There are a number of football pitches in Forth. There are lighted pitches, which are free for young children and can be leased by adults. There are also a number of parks where anybody can play for free. Additionally, the local football team, Forth Wanderers own a pitch where they play home matches and have their training sessions.

At the other end of the town, there is a bowling club named Forth & Wilsontown Bowling Club.

===Others===
The Haven is a local charity supporting the community of Forth & rural Clydesdale. The Haven offers support to families affected by a life limiting condition such as Cancer, Multiple Sclerosis, Motor Neurone Disease, Huntington's Disease, Parkinson's Disease and Dementia.
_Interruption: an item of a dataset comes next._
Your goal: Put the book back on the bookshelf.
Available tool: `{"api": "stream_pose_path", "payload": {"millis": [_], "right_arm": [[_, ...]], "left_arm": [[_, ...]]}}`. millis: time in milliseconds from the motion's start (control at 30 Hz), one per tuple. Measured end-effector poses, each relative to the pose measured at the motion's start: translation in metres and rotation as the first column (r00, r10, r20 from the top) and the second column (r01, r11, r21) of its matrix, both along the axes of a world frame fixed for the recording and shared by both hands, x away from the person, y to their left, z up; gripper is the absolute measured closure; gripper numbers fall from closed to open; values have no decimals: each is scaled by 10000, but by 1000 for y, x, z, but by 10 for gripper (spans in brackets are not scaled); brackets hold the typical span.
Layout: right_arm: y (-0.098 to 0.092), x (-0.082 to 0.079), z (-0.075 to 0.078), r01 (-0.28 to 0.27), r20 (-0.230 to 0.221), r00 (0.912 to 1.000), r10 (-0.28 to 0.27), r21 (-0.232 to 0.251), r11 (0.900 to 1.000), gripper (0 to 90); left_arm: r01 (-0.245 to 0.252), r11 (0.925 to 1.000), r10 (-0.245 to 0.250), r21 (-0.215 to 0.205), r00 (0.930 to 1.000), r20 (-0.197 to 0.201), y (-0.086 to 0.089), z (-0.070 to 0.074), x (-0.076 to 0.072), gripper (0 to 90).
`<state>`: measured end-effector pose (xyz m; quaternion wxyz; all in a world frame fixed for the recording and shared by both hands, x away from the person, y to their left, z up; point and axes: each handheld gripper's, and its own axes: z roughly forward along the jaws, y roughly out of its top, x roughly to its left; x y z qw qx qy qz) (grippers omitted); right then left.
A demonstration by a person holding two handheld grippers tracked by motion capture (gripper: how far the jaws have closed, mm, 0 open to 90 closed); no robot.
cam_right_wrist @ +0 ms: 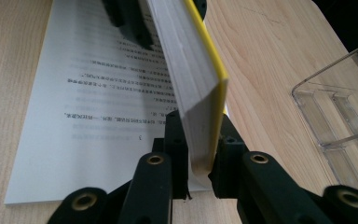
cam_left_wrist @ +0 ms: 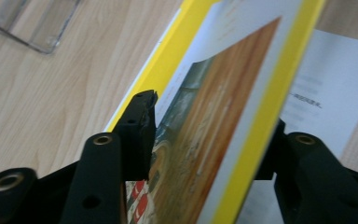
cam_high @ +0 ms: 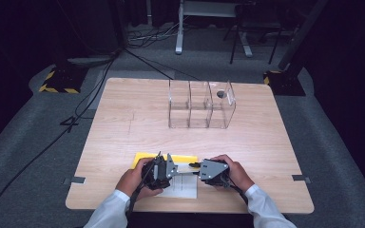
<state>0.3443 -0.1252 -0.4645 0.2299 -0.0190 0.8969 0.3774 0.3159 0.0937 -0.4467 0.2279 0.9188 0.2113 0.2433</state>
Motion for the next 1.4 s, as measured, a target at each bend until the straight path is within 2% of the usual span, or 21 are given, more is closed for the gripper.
{"api": "stream_pose_path", "payload": {"millis": [100, 200, 333, 367, 500, 567, 600, 633, 667, 700, 767, 800, 833, 933, 967, 1100, 1167, 1233, 1300, 1367, 1400], "right_arm": [[0, 0, 1, 100, -37, 9999, -100, 134, 9999, 786], [0, 0, 2, 332, -112, 9994, -327, 426, 9985, 756], [-10, 5, 8, 767, -630, 9956, -693, 1225, 9895, 540], [-10, 5, 8, 767, -630, 9956, -693, 1225, 9895, 540], [-34, 13, 11, 1798, -1067, 9802, -1667, 1277, 9754, 425], [-53, 18, 9, 2345, -1632, 9638, -2109, 1428, 9616, 411], [-62, 21, 7, 2620, -1935, 9526, -2346, 1310, 9561, 406], [-70, 23, 3, 2941, -2073, 9416, -2654, 1223, 9479, 409], [-77, 25, 0, 3080, -2203, 9352, -2772, 1199, 9438, 418], [-77, 25, 0, 3080, -2203, 9352, -2772, 1199, 9438, 418], [-87, 27, -8, 3423, -2529, 9171, -3080, 1037, 9339, 427], [-90, 28, -11, 3505, -2620, 9120, -3156, 978, 9315, 435], [-93, 27, -14, 3534, -2711, 9085, -3182, 918, 9310, 437], [-93, 26, -15, 3497, -2740, 9097, -3120, 1002, 9315, 437], [-92, 27, -13, 3459, -2741, 9117, -3060, 1103, 9318, 433], [-90, 26, -2, 3295, -2931, 9192, -2631, 2062, 9214, 432], [-91, 25, 7, 3130, -2986, 9266, -2285, 2759, 9088, 434], [-91, 24, 15, 3047, -2914, 9326, -2127, 3204, 8970, 444], [-90, 22, 23, 2889, -2887, 9398, -1830, 3848, 8766, 462], [-87, 20, 28, 2815, -2604, 9465, -1909, 3764, 8827, 469], [-85, 19, 30, 2732, -2600, 9483, -1820, 3767, 8852, 470]], "left_arm": [[408, 9990, -410, 178, 9991, 60, 1, -1, -2, 701], [611, 9978, -625, 261, 9965, 551, 2, -2, -5, 757], [751, 9970, -762, 173, 9942, 753, 5, -1, -6, 787], [751, 9970, -762, 173, 9942, 753, 5, -1, -6, 792], [762, 9931, -663, -887, 9918, 1096, 19, 7, -5, 802], [890, 9825, -690, -1635, 9899, 1241, 27, 14, -5, 805], [890, 9825, -690, -1635, 9899, 1241, 27, 14, -5, 807], [1037, 9588, -699, -2646, 9885, 1341, 33, 19, -5, 810], [1110, 9491, -746, -2949, 9884, 1320, 35, 21, -5, 812], [1110, 9491, -746, -2949, 9884, 1320, 35, 21, -5, 813], [1341, 9152, -916, -3799, 9875, 1280, 38, 26, -2, 814], [1469, 8915, -1042, -4286, 9871, 1216, 39, 27, -1, 815], [1518, 8801, -1108, -4500, 9870, 1161, 40, 28, 0, 817], [1895, 8415, -1528, -5059, 9817, 1135, 37, 26, 4, 816], [1965, 8329, -1632, -5173, 9805, 1098, 35, 25, 5, 815], [2265, 7909, -2048, -5685, 9734, 1028, 32, 22, 10, 811], [2423, 7823, -2235, -5738, 9691, 1045, 31, 20, 10, 809], [2500, 7858, -2328, -5657, 9669, 1040, 29, 20, 9, 807], [2577, 7888, -2428, -5581, 9647, 1023, 27, 18, 9, 806], [2482, 7735, -2344, -5832, 9669, 1007, 30, 17, 9, 806], [2504, 7709, -2393, -5856, 9660, 980, 32, 17, 10, 807]]}}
Support is provided by highly experienced Nurses, Therapists and Volunteers.

Forth also has a doctors' surgery and a chemist.

3.5 kilometers to the north of Forth, just of the A706 road to Fauldhouse, is the hill called Leven Seat. Sat atop the hill is the Leven Seat Buddha. This small effigy of Buddha sits atop the trig point facing eastwards. The effigy used to sit in a small shrine amongst a pile of rocks at the bottom of the hill in the water trough. It was frequently carried to the top of the hill and back down but now sits permanently at the top. It has been painted from its original grey to white and more recently gold.

===Boys' Brigade and Girls' Association===
The village also had a Boys' Brigade company, 1st Forth. The company has an anchor section for primary 1–3, a junior section for primary 4-6 and a company section for primary 7 and upwards. Since the BB headquarters passed that companies can now accept girls and so the company now has a Girls' Association that meets at the same time as the boys. The company and junior sections meet on a Thursday night and the anchor section meets on a Friday night.

==Transport==
There is an hourly bus service run by Stuart's to Lanark, and the Blue Bus Company run a bus to Livingston several times a day.

==Noted residents==
Famous or noted residents who have lived in, or were born, in Forth include George Gracie who was included in the Guinness Book of Records as Scotland's tallest man, footballer Willie Waddell and musician Billy Ritchie, known as rock music's first lead keyboard player and member of pioneering 60s/70s band Clouds.